▶ [Exercise] Only the lines that hold "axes" should be in the answer, each copied from the data below.

▶ [Information shown]
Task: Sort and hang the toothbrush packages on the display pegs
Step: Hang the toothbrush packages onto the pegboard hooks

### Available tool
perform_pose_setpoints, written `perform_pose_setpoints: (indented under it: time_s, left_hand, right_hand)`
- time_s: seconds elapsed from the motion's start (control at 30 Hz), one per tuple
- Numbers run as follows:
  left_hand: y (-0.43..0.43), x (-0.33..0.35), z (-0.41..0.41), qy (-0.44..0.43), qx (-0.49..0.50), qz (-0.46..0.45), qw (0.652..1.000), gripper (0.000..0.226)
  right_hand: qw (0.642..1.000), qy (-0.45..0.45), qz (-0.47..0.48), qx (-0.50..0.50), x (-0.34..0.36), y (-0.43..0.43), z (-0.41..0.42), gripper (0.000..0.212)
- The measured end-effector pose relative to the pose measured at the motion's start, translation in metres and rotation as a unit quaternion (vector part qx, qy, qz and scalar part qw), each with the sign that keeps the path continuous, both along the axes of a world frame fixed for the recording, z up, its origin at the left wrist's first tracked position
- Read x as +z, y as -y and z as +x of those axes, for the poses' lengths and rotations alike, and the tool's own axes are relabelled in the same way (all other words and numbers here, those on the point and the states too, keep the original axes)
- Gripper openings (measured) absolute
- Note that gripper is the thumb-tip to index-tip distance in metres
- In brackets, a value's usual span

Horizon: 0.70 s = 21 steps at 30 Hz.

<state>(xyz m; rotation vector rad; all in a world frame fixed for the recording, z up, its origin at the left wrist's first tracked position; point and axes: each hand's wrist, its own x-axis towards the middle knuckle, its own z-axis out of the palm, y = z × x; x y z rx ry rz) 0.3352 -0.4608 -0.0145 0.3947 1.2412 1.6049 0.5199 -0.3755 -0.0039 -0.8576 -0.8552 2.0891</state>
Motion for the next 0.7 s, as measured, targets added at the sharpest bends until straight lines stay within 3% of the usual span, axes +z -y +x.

▶ [Reply to the exercise]
- The measured end-effector pose relative to the pose measured at the motion's start, translation in metres and rotation as a unit quaternion (vector part qx, qy, qz and scalar part qw), each with the sign that keeps the path continuous, both along the axes of a world frame fixed for the recording, z up, its origin at the left wrist's first tracked position
- Read x as +z, y as -y and z as +x of those axes, for the poses' lengths and rotations alike, and the tool's own axes are relabelled in the same way (all other words and numbers here, those on the point and the states too, keep the original axes)
<state>(xyz m; rotation vector rad; all in a world frame fixed for the recording, z up, its origin at the left wrist's first tracked position; point and axes: each hand's wrist, its own x-axis towards the middle knuckle, its own z-axis out of the palm, y = z × x; x y z rx ry rz) 0.3352 -0.4608 -0.0145 0.3947 1.2412 1.6049 0.5199 -0.3755 -0.0039 -0.8576 -0.8552 2.0891</state>
Motion for the next 0.7 s, as measured, targets added at the sharpest bends until straight lines stay within 3% of the usual span, axes +z -y +x.

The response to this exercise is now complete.